The midwife saw her losing her grip on the now and took the opportunity to slit open the bolus belly containing the infant. The woman had never looked very pregnant, carrying small and low and to the back of hips thanks to a diet of scavenged junk, gnarled, wild roughage, and an intermittent supply of dirty water. In part, that's how they'd managed to escape. It's easy to conceal a pregnancy that doesn't quite show, even if it's because you're nearly dying yourself.

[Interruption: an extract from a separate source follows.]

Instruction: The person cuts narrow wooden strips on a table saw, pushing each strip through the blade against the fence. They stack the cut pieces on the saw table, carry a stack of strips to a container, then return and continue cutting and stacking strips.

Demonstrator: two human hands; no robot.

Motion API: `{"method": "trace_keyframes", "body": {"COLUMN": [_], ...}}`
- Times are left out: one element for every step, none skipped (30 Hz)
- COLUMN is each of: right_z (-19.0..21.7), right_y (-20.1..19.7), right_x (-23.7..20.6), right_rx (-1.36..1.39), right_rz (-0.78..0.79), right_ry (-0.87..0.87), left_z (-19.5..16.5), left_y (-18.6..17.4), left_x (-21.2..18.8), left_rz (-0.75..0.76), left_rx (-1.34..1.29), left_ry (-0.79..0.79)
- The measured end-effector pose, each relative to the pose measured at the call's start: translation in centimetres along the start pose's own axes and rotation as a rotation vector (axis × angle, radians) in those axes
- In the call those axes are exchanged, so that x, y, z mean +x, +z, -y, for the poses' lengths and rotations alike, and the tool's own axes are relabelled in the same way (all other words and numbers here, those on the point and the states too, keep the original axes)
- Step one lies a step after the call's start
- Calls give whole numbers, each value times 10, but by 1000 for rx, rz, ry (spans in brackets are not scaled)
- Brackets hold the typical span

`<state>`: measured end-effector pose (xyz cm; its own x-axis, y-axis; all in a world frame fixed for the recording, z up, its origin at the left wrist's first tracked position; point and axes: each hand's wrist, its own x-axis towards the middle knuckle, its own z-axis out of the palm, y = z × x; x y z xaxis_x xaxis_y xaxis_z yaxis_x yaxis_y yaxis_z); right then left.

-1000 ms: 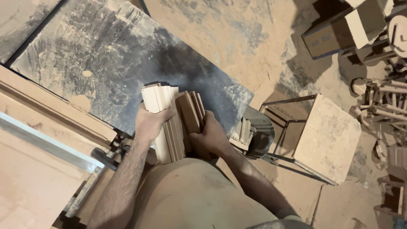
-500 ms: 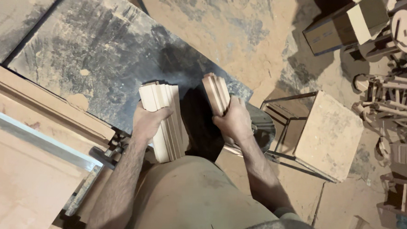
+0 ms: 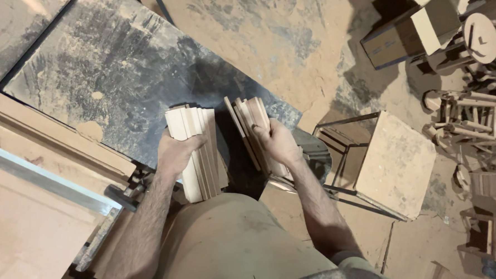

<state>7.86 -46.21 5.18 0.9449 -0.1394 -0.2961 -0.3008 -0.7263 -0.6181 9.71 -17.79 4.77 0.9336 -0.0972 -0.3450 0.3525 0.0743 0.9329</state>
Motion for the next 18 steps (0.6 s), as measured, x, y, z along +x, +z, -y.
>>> {"method": "trace_keyframes", "body": {"right_z": [-5,-11,-15,-19,-22,-23,-20,-15,-9,0,9,19,29,39,47,54,59,61], "right_y": [-2,-5,-7,-8,-10,-11,-8,-4,1,6,14,22,28,34,39,42,44,44], "right_x": [3,7,12,16,19,21,24,26,25,21,12,1,-9,-20,-28,-31,-34,-35], "right_rx": [77,154,233,174,116,60,-67,-196,-324,-341,-359,-378,-385,-395,-403,-403,-403,-404], "right_rz": [41,84,129,79,29,-22,-40,-56,-71,-48,-25,1,37,76,119,125,129,131], "right_ry": [37,74,110,93,79,66,50,32,15,2,-13,-28,-10,6,28,36,45,55], "left_z": [1,1,1,1,1,1,0,-1,-1,-2,-2,-3,-3,-3,-3,-3,-2,-2], "left_y": [0,0,0,1,1,1,1,1,2,1,1,1,1,1,1,0,0,0], "left_x": [0,1,1,2,2,3,3,3,3,3,3,3,3,3,3,3,3,3], "left_rz": [4,6,14,22,32,21,11,0,-3,-6,-12,2,13,20,7,-1,-7,-2], "left_rx": [-12,-23,-22,-19,-15,0,14,26,40,54,67,60,51,40,45,52,59,59], "left_ry": [16,32,28,24,17,18,19,20,8,-1,-11,10,34,56,35,13,-9,-16]}}
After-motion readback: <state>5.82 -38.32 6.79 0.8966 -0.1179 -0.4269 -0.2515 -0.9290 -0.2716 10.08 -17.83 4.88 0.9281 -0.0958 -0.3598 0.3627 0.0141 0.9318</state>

The woman screeched as her skin split and her blood spilled onto the linoleum beneath them. The midwife didn’t stop. She didn't even hesitate. She was practiced and she was owed for her knowledge. The baby had to live and it had to be healthy, come what may, and it seemed like the mother was in no condition to make it through. All the better anyway. Less messy. Fewer strings to tie up in the end. So, the midwife continued to slice through skin and fat and fascia until the womb was exposed. The placenta, now open to the air, pulsed in arrhythmia, the two heartbeats diverging, separating mother and infant forever. The infant’s hand pushed through the gore and found the hilt of the midwife’s knife for just an instant before slipping off and splashing back into the blood of its own bearing. The midwife grinned. The infant was healthy. Meanwhile, frenzied wisps of life escaped the mother in gasps, fits, and sighs. She was wholly unaware of the new life being extracted from her dying body. There was too much blood on the floor. There was too little blood left in her. The mother was mist and haze and sweat and exhaustion.
“Water,” she slurred through determined lips.

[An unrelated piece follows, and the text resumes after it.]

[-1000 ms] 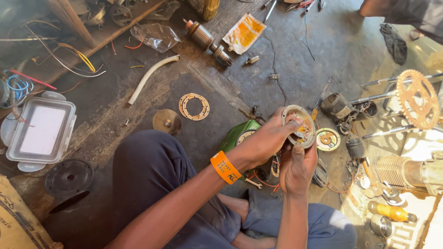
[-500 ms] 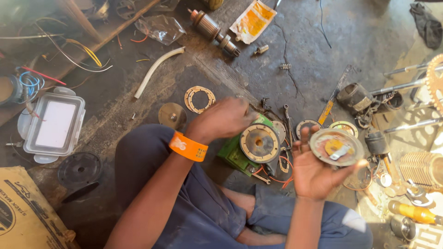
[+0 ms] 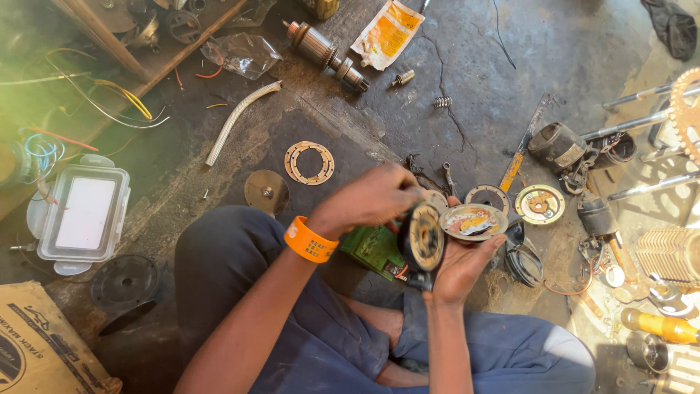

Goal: The person sits on the floor and assembles a small electric motor by hand. They place a circular metal plate onto the stator, insert a rotor, and then fit a cover plate over the assembly, pressing the components together.

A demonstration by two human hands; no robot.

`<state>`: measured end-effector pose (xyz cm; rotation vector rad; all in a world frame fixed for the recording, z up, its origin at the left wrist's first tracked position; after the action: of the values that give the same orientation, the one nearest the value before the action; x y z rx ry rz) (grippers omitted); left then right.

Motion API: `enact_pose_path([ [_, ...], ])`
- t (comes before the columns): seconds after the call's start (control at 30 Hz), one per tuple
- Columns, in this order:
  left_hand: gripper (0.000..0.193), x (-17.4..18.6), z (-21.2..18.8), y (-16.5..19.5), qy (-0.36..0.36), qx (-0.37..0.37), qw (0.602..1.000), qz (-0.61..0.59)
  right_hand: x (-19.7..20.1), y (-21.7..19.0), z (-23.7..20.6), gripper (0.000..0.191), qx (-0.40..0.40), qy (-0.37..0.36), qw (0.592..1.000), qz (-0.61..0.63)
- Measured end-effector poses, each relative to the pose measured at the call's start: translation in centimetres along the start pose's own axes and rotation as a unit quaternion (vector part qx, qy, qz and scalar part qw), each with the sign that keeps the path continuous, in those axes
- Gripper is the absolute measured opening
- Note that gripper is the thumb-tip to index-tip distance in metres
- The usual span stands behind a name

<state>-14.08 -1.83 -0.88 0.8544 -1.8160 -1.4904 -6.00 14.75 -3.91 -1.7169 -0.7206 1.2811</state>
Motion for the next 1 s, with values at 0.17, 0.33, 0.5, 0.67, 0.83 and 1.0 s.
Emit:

The midwife ignored her and instead reached into the wound-turned-portal to free the infant. Now stagnant blood spilled over all three of them and steamed against the cool of the early morning. The sun had begun to peak over the horizon, casting flesh-pink light over the city and obscuring the true horror of the scene. The child was perfect. The coral pink of the world surrounded and engulfed them. There were no bloody hands. There were no pools of viscera, tainted with pain and death. There was only the new pink of the new day and the new baby. The infant’s skin was soft, perfect, beautifully pastel—the perfect palette for any nursery.

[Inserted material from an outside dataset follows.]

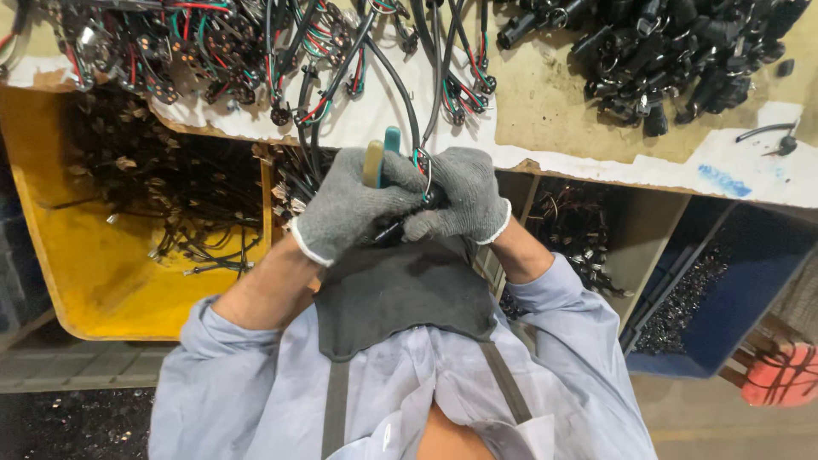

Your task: The person wears work gloves and uses a pair of pliers-style wire strippers to strip insulation from the ends of red, green and black wires. They repeatedly pick up a wire, grip and pull the stripped end with the tool, and set the processed wire on the workbench among piles of similar wired connectors.

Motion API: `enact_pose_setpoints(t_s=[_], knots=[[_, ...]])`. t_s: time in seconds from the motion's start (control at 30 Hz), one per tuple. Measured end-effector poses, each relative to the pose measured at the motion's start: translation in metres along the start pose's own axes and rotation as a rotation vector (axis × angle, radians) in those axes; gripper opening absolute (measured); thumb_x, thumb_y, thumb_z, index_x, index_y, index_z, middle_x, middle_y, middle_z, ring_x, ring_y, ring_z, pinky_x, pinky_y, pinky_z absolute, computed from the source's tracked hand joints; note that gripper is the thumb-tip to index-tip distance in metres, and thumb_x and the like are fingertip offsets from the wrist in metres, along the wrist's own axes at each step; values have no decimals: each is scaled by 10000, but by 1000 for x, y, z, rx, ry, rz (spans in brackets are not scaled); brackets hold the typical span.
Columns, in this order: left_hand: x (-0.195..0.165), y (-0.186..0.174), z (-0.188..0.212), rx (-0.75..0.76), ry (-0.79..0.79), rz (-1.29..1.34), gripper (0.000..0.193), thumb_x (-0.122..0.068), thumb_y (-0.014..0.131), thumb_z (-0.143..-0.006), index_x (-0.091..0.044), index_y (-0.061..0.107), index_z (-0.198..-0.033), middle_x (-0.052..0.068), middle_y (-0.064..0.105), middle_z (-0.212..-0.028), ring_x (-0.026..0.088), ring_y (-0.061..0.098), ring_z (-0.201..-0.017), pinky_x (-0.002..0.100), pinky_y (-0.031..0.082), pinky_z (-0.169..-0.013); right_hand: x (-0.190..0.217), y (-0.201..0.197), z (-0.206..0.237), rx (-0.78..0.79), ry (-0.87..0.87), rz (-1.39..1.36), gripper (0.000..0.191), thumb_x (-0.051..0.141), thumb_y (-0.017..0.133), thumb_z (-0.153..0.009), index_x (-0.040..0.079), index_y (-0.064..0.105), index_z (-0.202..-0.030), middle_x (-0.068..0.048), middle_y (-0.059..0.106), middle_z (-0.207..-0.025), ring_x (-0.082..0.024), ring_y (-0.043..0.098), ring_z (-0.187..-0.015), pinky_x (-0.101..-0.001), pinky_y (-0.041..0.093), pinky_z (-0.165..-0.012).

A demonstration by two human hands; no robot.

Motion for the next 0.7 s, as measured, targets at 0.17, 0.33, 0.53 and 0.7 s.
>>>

The infant bellowed her cry of life, unprompted. The air was cold and she could feel it. She would never remember this trauma but it would shape her in ways she'd never trace or understand. She’d never recall the harrowed smell of the ends of procreation, laborious and important and mundane and a strain on the efforts of survival but all at once necessary and instinctual and essential to being. So fervently wanted and needed.
The mother’s eyes lolled. She saw a purple-pink cloud of flesh and reached for it feebly. The midwife tied and cut the cord, then quickly wiped, wrapped, and whisked the infant away. The child would neither recall her mother, having never felt her touch or smelled her. The woman’s arms fell to her side. She was weak. She was tired. She was spent.
“It’s a girl,” the midwife said to herself. Girls went for even more, and as healthy as she was, this was a boon. The babe's lungs were strong. The mother lay there, no longer bleeding because the bleeding was done, but all the same covered in it, soaked in it. She couldn’t focus. She couldn’t remember why she was here. She’d never fully experience her child and though she didn’t understand why, she knew she’d made a mistake.
The next night the midwife met with two men, not scavvers, but not much better, and collected her bounty.